Some thoughts on the card itself:

  • I’m glad The Shield went over. No way, does a hodgepodge team of two faces and a thrown-in heel should beat a squad that already beat the three top faces of the company.
  • Fandango vs. Jericho was a tolerable match, until the ending which seemed force and didn’t flow right. I want to give Fandango a chance, and maybe the New Jersey fans on RAW gave his character more life than it really had.
  • It’s probably for the best the tag team titles stayed with Team Hell No. Dolph and Big E winning the belts would have done nothing to boost their status and the longer Team Hell No holds onto the belts, the bigger the deal when they lose them and the team blows up.
  • Mark Henry vs. Ryback was awful. Probably the worst match of the show. The match went eight minutes, and even that felt too long. The part I didn’t get was why we got our visual, Ryback hitting his finisher on Mark Henry well after the match had ended. Wouldn’t have it been better had he just hit it in match and won?

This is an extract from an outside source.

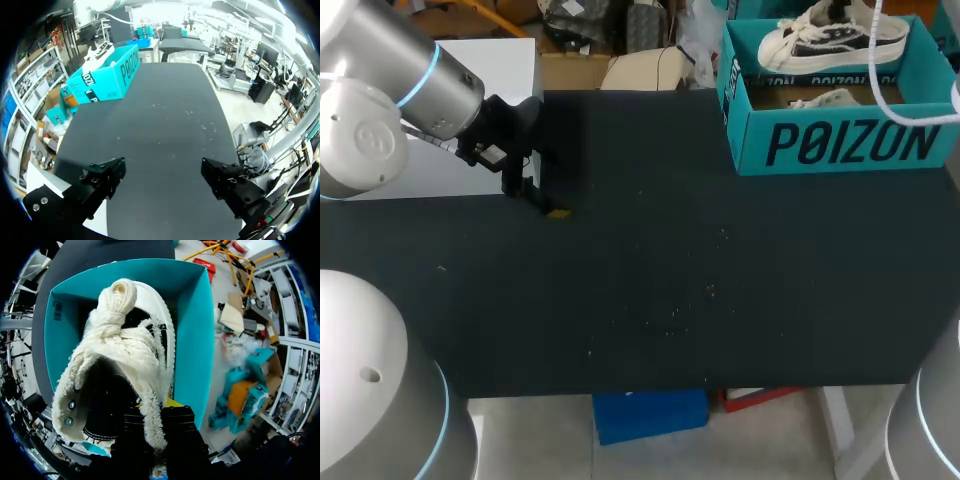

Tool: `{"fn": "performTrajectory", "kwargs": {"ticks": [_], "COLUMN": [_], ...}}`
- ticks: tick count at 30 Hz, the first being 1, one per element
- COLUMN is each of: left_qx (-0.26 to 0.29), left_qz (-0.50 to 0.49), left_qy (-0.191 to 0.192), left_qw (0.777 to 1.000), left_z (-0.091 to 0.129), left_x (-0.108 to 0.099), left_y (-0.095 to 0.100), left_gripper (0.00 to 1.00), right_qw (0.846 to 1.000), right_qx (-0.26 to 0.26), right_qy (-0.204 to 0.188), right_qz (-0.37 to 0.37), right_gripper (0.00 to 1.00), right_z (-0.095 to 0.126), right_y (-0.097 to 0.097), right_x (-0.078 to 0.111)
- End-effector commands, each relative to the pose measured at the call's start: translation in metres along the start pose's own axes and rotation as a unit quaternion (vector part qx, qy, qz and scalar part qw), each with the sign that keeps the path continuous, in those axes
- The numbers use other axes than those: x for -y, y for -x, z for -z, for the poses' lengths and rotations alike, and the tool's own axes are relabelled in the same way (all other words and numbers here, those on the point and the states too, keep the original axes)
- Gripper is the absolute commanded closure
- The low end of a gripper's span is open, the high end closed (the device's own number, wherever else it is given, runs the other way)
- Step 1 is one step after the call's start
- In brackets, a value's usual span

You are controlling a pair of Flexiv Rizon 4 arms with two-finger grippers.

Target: Take the shoe out of the shoebox, open the shoe tongue, remove and reinsert the insole, then place the shoe into the shoebox

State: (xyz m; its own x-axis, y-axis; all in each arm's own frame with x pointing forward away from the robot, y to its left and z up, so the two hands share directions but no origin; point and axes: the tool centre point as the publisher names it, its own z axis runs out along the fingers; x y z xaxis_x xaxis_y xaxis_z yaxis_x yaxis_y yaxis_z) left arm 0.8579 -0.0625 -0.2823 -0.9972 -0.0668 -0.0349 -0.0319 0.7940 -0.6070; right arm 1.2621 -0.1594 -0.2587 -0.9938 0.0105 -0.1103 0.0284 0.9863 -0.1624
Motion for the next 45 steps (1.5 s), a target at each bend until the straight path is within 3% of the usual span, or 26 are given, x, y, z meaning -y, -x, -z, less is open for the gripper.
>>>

  • I wish I could tell you that I cared about the Alberto Del Rio vs. Jack Swagger match, but I didn’t. They burned an awesome entrance by Swagger, coming out in a little golf cart, and the match never got off the ground. Truthfully, I’m glad they took the belt off Del Rio and gave it to Dolph Ziggler, who the fans wanted to win the belt more than anything.
  • CM Punk and the Undertaker put on arguably the best match of the night. Does it rank in the top 10 of all time like some people are saying? No, but the match was filled with drama and somehow, despite our hearts and minds telling us otherwise, we believed that CM Punk could actually break the streak. That’s a testament to how good Punk is and how good Taker is when he’s motivated. Easily a 4-star match in the Delos ratings.
  • I’m probably in the small minority who believed that the Tons of Funk vs. Rhodes Scholars eight-person tag match was definitely needed. The emotional drain that the Punk vs. Taker match took on us was clearly felt, and unfortunately, Triple H vs. Brock Lesnar suffered because of it. Lesnar vs. Triple H was a good match, which suffered from an exhausted crowd who had emotionally invested in the previous bout. Fact, it’s the second time this has happened to Triple H at Wrestlemania. The first was Wrestlemania X-8, when his match with Jericho came after Hogan vs. The Rock.
  • The Rock vs. John Cena match never really got going. It’s a shame because I know both of these guys can do great things, but two matches in their history, it’s nothing to write home about. It lacked the drama Rock vs. Hogan had in a sense where you had two limited workers, who put on a dramatic match. There were some good spots, but the ending was just a mess. Cena going into his SuperCena mode kicking out of a bunch of Rock Bottoms and the People’s Elbow, and ultimately beating The Rock with his finisher. Thankfully, it was shorter than their Wrestlemania 28 bout, but I want to say that Rock’s injury had something to do with the match’s slow middle and really boring ending.
  • Overall, I give this card a 7.5 out of 10, after looking back on it. The card itself flowed and capped off storylines, but it can’t be any greater because of how predictable the entire card was. I wonder how Wrestlemania 30 will shape up. Either way, if I get to go, it will be an awesome experience.